Generative AI and robotics are bringing us ever closer to the day when we will ask for an object and have it created in minutes. In fact, MIT researchers have developed a speech-to-reality system, an AI-driven workflow that enables them to send input to a robotic arm and “bring objects into life,” allowing them to make furniture in only five minutes, for instance.
With the Speech-to-Reality system, a table-mounted robotic arm is in a position to receive spoken input from a human, corresponding to “I would like an easy stool,” after which construct the objects from modular components. So far, researchers have used the system to create stools, shelves, chairs, a small table and even decorative items like a dog statue.
“We mix natural language processing, 3D generative AI and robotic assembly,” says Alexander Htet Kyaw, a graduate student at MIT and a Morningside Academy for Design (MAD) fellow. “These are rapidly advancing areas of research which have never before been brought together in such a way that you may actually make physical objects just from an easy voice prompt.”
Speech to Reality: On-demand production with generative 3D AI and discrete robotic assembly
The idea got here about when Kyaw — a graduate student in architecture, electrical engineering and computer science — took Professor Neil Gershenfeld’s “How to Make Almost Anything” course. In this course he built the Speech-to-Reality system.
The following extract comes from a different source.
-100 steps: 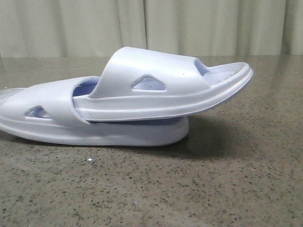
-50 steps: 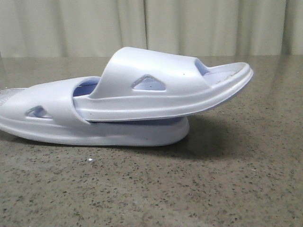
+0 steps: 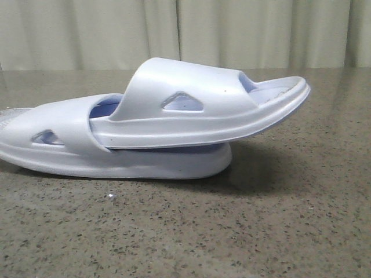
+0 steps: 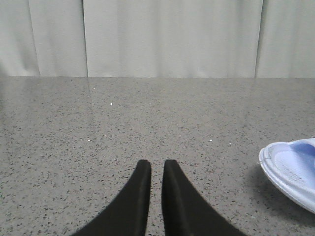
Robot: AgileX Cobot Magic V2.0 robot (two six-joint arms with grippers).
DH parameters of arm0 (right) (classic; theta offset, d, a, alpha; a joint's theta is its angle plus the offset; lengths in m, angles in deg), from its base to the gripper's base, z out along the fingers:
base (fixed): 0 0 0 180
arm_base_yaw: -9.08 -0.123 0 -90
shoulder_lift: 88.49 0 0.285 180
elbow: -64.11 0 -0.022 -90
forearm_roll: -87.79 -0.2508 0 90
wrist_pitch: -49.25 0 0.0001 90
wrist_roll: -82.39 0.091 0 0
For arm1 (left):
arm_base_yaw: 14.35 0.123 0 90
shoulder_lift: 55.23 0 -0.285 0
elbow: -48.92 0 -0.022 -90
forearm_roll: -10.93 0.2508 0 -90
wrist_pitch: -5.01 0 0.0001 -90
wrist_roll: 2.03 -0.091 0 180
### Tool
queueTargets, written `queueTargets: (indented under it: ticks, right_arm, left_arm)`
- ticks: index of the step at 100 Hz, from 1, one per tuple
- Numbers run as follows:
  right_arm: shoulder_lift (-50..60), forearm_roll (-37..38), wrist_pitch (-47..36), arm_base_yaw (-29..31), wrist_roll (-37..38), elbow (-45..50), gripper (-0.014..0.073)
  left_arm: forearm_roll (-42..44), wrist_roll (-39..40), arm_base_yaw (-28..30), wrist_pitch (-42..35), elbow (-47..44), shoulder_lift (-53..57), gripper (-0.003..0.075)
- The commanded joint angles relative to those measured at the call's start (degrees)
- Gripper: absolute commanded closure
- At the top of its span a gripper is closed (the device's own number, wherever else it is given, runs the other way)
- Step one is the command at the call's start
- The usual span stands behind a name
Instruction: Insert blue slippers together front up
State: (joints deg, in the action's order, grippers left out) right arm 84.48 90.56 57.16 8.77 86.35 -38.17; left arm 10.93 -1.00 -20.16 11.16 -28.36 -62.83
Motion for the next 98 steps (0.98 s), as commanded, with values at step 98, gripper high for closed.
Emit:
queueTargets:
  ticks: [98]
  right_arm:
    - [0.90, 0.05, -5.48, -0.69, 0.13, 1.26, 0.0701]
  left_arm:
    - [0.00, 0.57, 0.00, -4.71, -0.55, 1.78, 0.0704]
He continued working on the project on the MIT Center for Bits and Atoms (CBA) under the direction of Gershenfeld, collaborating with graduate students Se Hwan Jeon of the Department of Mechanical Engineering and Miana Smith of the CBA.
The speech-to-reality system begins with speech recognition that processes the user's request using a big language model, followed by 3D generative AI that creates a digital mesh representation of the thing, and a voxelization algorithm that breaks the 3D mesh into assembly components.
Geometric processing then modifies the AI-generated assembly to account for manufacturing and physical constraints related to the actual world, corresponding to: B. the variety of components, overhangs and connectivity of the geometry. This is followed by making a viable assembly sequence and automatic path planning for the robotic arm to assemble physical objects based on user input.
By using natural language, the system makes design and manufacturing more accessible to people without knowledge of 3D modeling or robot programming. And unlike 3D printing, which might take hours or days, this method may be in-built minutes.
“This project is an interface between humans, AI and robots to co-create the world around us,” says Kyaw. “Imagine a scenario where you say 'I would like a chair' and inside five minutes a physical chair appears in front of you.”
The team has immediate plans to enhance the furniture's load-bearing capability by switching the connection of the cubes from magnets to more robust connections.
“We have also developed pipelines to convert voxel structures into feasible assembly sequences for small, distributed mobile robots, which could help translate this work into structures of any size scale,” says Smith.
The purpose of using modular components is to eliminate the waste that comes from making physical objects by disassembling them after which reassembling them, for instance to show a settee right into a bed while you not need the sofa.
Because Kyaw also has experience in using it Gesture recognition and augmented reality for interaction Using robots within the manufacturing process, he’s currently working on integrating each voice and gesture control into the speech-to-reality system.
Drawing on his memories of the replicator within the Star Trek series and the robots within the animated film Big Hero 6, Kyaw explains his vision.
“I have the desire to make it easier for people to access physical objects in a fast, accessible and sustainable way,” he says. “I'm working toward a future where the character of matter is actually under your control. A future where reality may be generated on demand.”
The team presented their paper “Language to Reality: On-Demand Production with Natural Language, Generative 3D AI, and Discrete Robotic Assembly” on the Association for Computing Machinery (ACM) Symposium on Computational Fabrication (SCF '25), held November 21 at MIT.